WASHINGTON, D.C. — A letter addressed to the office of Sen. Roger Wicker, R-Miss., contained a suspicious substance that might have been potentially deadly ricin, sparking new fears of security threats in Congress at the same time the country was reeling from the terror bomb attacks in Boston.
The letter, discovered at a mail facility in Landover, Md., just outside Washington, was field-tested positive for ricin, according to an FBI official who spoke on condition of anonymity in order to candidly discuss the inquiry. While cause for alarm, that test was not conclusive, the official said.
Another law enforcement official familiar with the investigation said that the letter contained both a threatening letter and a powder. Four tests were done in all, two were positive for ricin and two were negative, he said.
The official, who asked not to be identified because he was not authorized to discuss the investigation, said the conflicting tests suggested that the powder might not be poison. Additional tests are being done that are not yet complete. “I’d be shocked if it were ricin,” he said.
The postal facility where the congressional mail is inspected, he said, was having a problem with tests that erroneously show the substances as poisonous. “The facility is famous for false positives,” he said.
The official also said investigators have found no link between the threatening letter to Wicker and the bombings in Boston.

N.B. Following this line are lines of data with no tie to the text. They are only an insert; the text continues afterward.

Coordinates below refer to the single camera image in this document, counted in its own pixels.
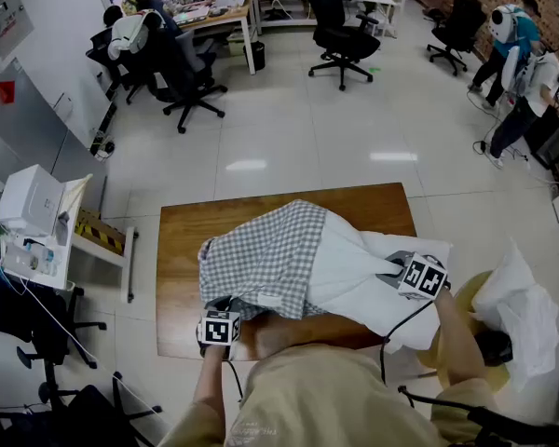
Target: wooden table
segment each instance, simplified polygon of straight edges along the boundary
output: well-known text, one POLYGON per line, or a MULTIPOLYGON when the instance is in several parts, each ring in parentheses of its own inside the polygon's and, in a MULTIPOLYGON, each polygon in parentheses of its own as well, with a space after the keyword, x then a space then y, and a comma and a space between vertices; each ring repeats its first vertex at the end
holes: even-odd
MULTIPOLYGON (((359 230, 416 236, 400 183, 164 207, 157 249, 159 356, 200 359, 195 328, 203 309, 197 261, 201 244, 297 198, 341 215, 359 230)), ((242 324, 235 359, 262 359, 287 345, 311 342, 358 349, 380 344, 381 337, 337 315, 293 320, 267 313, 242 324)))
POLYGON ((246 60, 249 63, 249 72, 251 75, 254 75, 256 72, 254 70, 254 60, 252 59, 251 33, 249 32, 249 22, 247 20, 249 14, 251 18, 251 25, 256 28, 252 0, 245 0, 242 7, 232 8, 227 13, 219 17, 207 17, 205 20, 187 23, 186 25, 179 25, 179 28, 181 30, 196 30, 216 25, 224 25, 226 23, 239 22, 242 27, 242 36, 244 37, 244 46, 246 48, 246 60))

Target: blue shirt
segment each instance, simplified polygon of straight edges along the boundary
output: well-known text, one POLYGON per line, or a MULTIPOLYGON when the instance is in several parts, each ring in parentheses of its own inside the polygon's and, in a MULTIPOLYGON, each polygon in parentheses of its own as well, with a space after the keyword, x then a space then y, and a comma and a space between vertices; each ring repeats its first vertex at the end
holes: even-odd
MULTIPOLYGON (((513 13, 520 13, 523 10, 519 7, 513 10, 513 13)), ((527 57, 532 51, 532 46, 530 45, 533 41, 540 40, 539 29, 535 22, 530 18, 518 17, 518 40, 511 43, 501 43, 500 41, 495 41, 495 48, 501 55, 505 58, 510 54, 510 49, 513 47, 520 47, 520 59, 527 57)))

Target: plaid shirt
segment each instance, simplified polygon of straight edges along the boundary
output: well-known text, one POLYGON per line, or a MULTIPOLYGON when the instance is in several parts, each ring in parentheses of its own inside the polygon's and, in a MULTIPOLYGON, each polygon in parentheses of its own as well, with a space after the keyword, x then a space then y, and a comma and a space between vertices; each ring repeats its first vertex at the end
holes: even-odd
POLYGON ((295 319, 324 313, 307 290, 326 213, 295 200, 207 240, 198 253, 201 300, 231 294, 244 319, 270 309, 295 319))

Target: trash can
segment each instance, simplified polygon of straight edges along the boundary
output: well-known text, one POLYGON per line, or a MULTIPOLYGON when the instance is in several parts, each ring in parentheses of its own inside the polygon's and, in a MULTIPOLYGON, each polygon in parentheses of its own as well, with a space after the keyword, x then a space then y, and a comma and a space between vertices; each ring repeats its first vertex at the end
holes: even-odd
MULTIPOLYGON (((252 48, 252 60, 254 61, 254 69, 256 71, 265 68, 265 45, 260 41, 251 43, 252 48)), ((244 52, 244 57, 246 58, 246 45, 242 47, 244 52)))

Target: black pants
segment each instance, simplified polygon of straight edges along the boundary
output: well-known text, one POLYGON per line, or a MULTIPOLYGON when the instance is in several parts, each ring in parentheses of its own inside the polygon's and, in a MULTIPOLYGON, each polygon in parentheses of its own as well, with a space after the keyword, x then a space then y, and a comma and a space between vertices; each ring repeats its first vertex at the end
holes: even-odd
POLYGON ((524 136, 538 118, 525 98, 519 100, 513 111, 495 130, 491 141, 491 156, 501 157, 503 150, 524 136))
POLYGON ((506 59, 507 58, 499 53, 496 48, 493 48, 488 61, 481 66, 481 69, 478 70, 478 73, 476 73, 476 76, 472 80, 472 83, 475 86, 480 86, 484 83, 484 81, 497 73, 495 83, 493 83, 493 86, 486 97, 486 100, 491 106, 495 106, 495 103, 503 94, 503 87, 501 86, 501 73, 503 72, 503 66, 505 66, 506 59))

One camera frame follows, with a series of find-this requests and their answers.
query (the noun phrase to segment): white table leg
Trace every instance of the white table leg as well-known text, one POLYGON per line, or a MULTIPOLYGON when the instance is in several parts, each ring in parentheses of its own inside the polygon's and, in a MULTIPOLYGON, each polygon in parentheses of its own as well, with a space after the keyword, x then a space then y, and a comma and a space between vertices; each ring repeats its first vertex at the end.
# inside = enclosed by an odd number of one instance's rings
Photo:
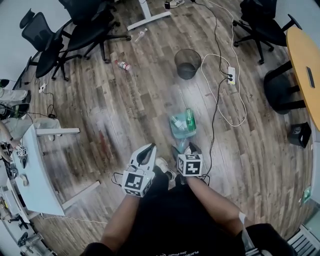
POLYGON ((78 134, 80 133, 79 128, 59 128, 59 129, 35 129, 36 135, 44 136, 44 135, 58 135, 58 134, 78 134))
POLYGON ((87 194, 89 194, 92 190, 94 190, 96 187, 100 185, 100 181, 96 181, 92 185, 88 186, 86 189, 82 190, 80 193, 76 194, 74 197, 69 199, 68 201, 64 202, 62 204, 63 210, 66 210, 70 206, 72 206, 76 201, 79 199, 85 197, 87 194))
POLYGON ((171 12, 170 11, 166 11, 166 12, 163 12, 163 13, 160 13, 160 14, 157 14, 155 16, 151 16, 151 13, 150 13, 150 10, 149 10, 149 7, 148 7, 148 3, 146 0, 138 0, 140 2, 140 5, 141 5, 141 8, 142 8, 142 11, 143 11, 143 15, 144 15, 144 18, 143 20, 140 20, 130 26, 127 27, 128 30, 133 30, 135 29, 136 27, 139 27, 143 24, 146 24, 146 23, 149 23, 149 22, 152 22, 152 21, 155 21, 157 19, 160 19, 160 18, 163 18, 163 17, 166 17, 166 16, 170 16, 171 15, 171 12))

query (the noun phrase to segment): white cable
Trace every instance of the white cable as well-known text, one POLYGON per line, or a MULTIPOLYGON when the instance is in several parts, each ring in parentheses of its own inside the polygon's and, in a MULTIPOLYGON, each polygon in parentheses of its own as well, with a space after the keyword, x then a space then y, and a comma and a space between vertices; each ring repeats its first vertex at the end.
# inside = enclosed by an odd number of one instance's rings
MULTIPOLYGON (((247 109, 246 109, 245 103, 244 103, 244 101, 242 100, 241 95, 240 95, 240 72, 241 72, 241 69, 240 69, 240 64, 239 64, 238 56, 237 56, 237 54, 236 54, 236 52, 235 52, 235 50, 234 50, 234 48, 233 48, 233 43, 234 43, 234 16, 233 16, 233 15, 231 14, 231 12, 228 11, 226 8, 224 8, 224 7, 216 4, 216 3, 214 3, 214 2, 211 2, 211 1, 209 1, 209 0, 206 0, 206 1, 209 2, 209 3, 211 3, 211 4, 214 4, 214 5, 218 6, 218 7, 222 8, 222 9, 224 9, 224 10, 226 10, 226 11, 231 15, 231 17, 232 17, 232 27, 231 27, 232 40, 231 40, 231 49, 232 49, 233 52, 234 52, 234 55, 235 55, 235 57, 236 57, 236 62, 238 63, 238 68, 239 68, 239 74, 238 74, 238 83, 239 83, 238 94, 239 94, 239 98, 240 98, 240 100, 241 100, 241 102, 242 102, 242 105, 243 105, 243 108, 244 108, 244 112, 245 112, 244 118, 243 118, 242 122, 240 122, 239 124, 233 125, 233 124, 230 123, 230 122, 226 119, 226 117, 222 114, 222 112, 220 111, 219 106, 217 106, 217 107, 218 107, 219 113, 220 113, 221 116, 224 118, 224 120, 227 121, 227 123, 228 123, 229 125, 231 125, 232 127, 238 127, 238 126, 242 125, 243 122, 246 120, 246 118, 247 118, 247 109)), ((204 76, 204 78, 205 78, 205 80, 206 80, 206 83, 207 83, 207 85, 208 85, 208 88, 209 88, 211 94, 213 95, 213 98, 214 98, 215 102, 217 103, 216 96, 215 96, 214 93, 212 92, 212 90, 211 90, 211 88, 210 88, 210 85, 209 85, 209 82, 208 82, 208 79, 206 78, 205 73, 204 73, 203 70, 202 70, 202 66, 203 66, 203 64, 204 64, 204 62, 205 62, 205 59, 206 59, 206 57, 209 56, 209 55, 218 56, 218 57, 223 58, 224 60, 226 60, 226 59, 225 59, 224 57, 220 56, 220 55, 217 55, 217 54, 214 54, 214 53, 209 53, 209 54, 207 54, 207 55, 203 58, 203 61, 202 61, 202 63, 201 63, 201 72, 202 72, 202 74, 203 74, 203 76, 204 76)))
POLYGON ((73 217, 58 217, 58 216, 53 216, 53 217, 47 217, 47 218, 45 218, 42 214, 41 214, 41 217, 42 217, 44 220, 48 220, 48 219, 71 219, 71 220, 82 221, 82 222, 95 222, 95 223, 108 224, 107 222, 104 222, 104 221, 80 219, 80 218, 73 218, 73 217))

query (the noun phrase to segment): table
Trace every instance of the table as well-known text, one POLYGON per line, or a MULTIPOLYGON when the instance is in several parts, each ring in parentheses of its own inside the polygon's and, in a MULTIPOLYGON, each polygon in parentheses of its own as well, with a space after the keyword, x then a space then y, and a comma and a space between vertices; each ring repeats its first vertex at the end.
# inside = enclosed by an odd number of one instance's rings
POLYGON ((130 26, 127 27, 128 30, 133 30, 135 29, 136 27, 139 27, 143 24, 146 24, 146 23, 149 23, 149 22, 152 22, 152 21, 155 21, 157 19, 160 19, 160 18, 163 18, 163 17, 166 17, 166 16, 170 16, 171 15, 171 12, 170 11, 165 11, 163 13, 160 13, 160 14, 157 14, 157 15, 154 15, 154 16, 151 16, 151 13, 150 13, 150 10, 149 10, 149 7, 148 7, 148 3, 147 3, 147 0, 138 0, 139 3, 140 3, 140 6, 142 8, 142 12, 143 12, 143 15, 144 15, 144 18, 143 20, 140 20, 130 26))
POLYGON ((35 217, 38 213, 64 216, 64 210, 100 185, 100 182, 96 181, 73 198, 61 203, 47 174, 37 137, 44 135, 76 134, 79 132, 80 130, 78 128, 35 129, 34 125, 32 125, 21 140, 22 146, 27 149, 27 163, 25 168, 23 168, 20 163, 17 151, 15 150, 12 153, 18 175, 26 175, 29 182, 27 186, 24 186, 19 176, 15 179, 26 208, 36 212, 36 214, 32 214, 29 219, 35 217))
POLYGON ((264 77, 264 93, 271 107, 279 114, 290 110, 307 108, 320 130, 320 50, 301 29, 291 27, 286 34, 290 61, 264 77), (311 86, 307 67, 311 69, 314 88, 311 86), (291 86, 284 72, 293 68, 298 85, 291 86), (292 101, 293 94, 301 92, 302 100, 292 101))

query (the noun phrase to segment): chair backrest
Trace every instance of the chair backrest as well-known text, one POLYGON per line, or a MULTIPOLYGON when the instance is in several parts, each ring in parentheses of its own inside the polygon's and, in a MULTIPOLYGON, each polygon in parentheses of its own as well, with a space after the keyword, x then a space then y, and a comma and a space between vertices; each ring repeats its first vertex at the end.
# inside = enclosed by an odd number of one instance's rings
POLYGON ((48 40, 53 35, 42 12, 38 12, 22 31, 22 37, 27 39, 39 52, 46 49, 48 40))
POLYGON ((59 2, 70 14, 73 24, 79 25, 91 21, 102 0, 59 0, 59 2))
POLYGON ((244 0, 240 3, 244 20, 274 19, 276 17, 277 0, 244 0))

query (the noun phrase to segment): office chair
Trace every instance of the office chair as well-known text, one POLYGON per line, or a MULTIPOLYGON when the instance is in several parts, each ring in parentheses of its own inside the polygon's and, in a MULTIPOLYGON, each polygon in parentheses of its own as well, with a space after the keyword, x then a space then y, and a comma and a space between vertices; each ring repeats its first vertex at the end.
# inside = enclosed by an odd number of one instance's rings
POLYGON ((76 54, 67 57, 68 51, 61 51, 64 47, 62 43, 63 27, 56 33, 52 32, 44 14, 39 12, 35 15, 30 9, 21 20, 20 28, 23 29, 22 37, 28 40, 37 51, 41 52, 38 62, 28 61, 28 65, 36 66, 35 77, 41 78, 55 67, 51 79, 56 80, 55 75, 60 68, 63 79, 68 81, 64 63, 73 58, 81 58, 82 56, 76 54), (59 57, 59 54, 62 52, 64 52, 62 57, 59 57))
POLYGON ((259 50, 260 60, 259 64, 265 63, 264 54, 262 52, 261 43, 269 46, 269 52, 274 50, 271 44, 277 46, 287 46, 285 31, 291 26, 296 25, 302 30, 299 23, 290 15, 290 21, 284 26, 280 27, 274 20, 276 16, 277 0, 244 0, 241 2, 240 7, 242 11, 242 20, 233 21, 233 26, 240 26, 250 35, 235 41, 233 46, 238 47, 240 42, 254 40, 259 50))
POLYGON ((75 51, 86 46, 90 47, 86 50, 83 57, 88 60, 88 53, 97 45, 100 45, 102 59, 105 63, 110 60, 105 56, 104 42, 110 39, 125 38, 131 40, 128 34, 108 35, 114 26, 119 27, 120 23, 114 21, 110 23, 114 16, 111 14, 110 6, 105 0, 59 0, 64 8, 69 12, 72 22, 76 25, 72 34, 65 35, 70 38, 67 50, 75 51))

Officials said the letter was postmarked in Memphis, Tenn., and sent to the Washington office of the Mississippi Republican. It was sent first to a special testing facility far from the U.S. Capitol and never made it to the senator’s office.
“I want to thank our law enforcement officials for their hard work and diligence in keeping those of us who work in the Capitol complex safe,” Wicker said in a statement Tuesday evening.
News of the contaminated letter, coming a day after the explosions at the Boston Marathon that killed three, shook the Capitol. Senators were briefed by FBI and Homeland Security officials about the letter at an early evening session called to inform them about the Boston explosions.
Capitol Police, the FBI and other agencies were investigating. There was “no indication that there are other suspect mailings,” according to Senate Sergeant at Arms Terrance Gainer.
Gainer said “exterior markings on the envelope in this case were not outwardly suspicious, but it was postmarked from Memphis, Tennessee, and had no return address.”
Tuesday’s news recalled a similar scare in 2001, when two letters postmarked in New Jersey and containing anthrax were sent to Senate Majority Leader Tom Daschle, D-S.D., and Senate Judiciary Committee Chairman Patrick Leahy, D-Vt.
The congressional mail service was briefly shut down, parts of the Capitol were declared off limits, and workers there had to take medication.
Since then, congressional mail has been screened offsite, and Gainer said Tuesday the Senate offsite facility will be “closed for the next two to three days while testing and the law enforcement investigation continues.”
For years, mail also has been treated with radiation to kill biological threats, though it could not immediately be confirmed whether that still occurs.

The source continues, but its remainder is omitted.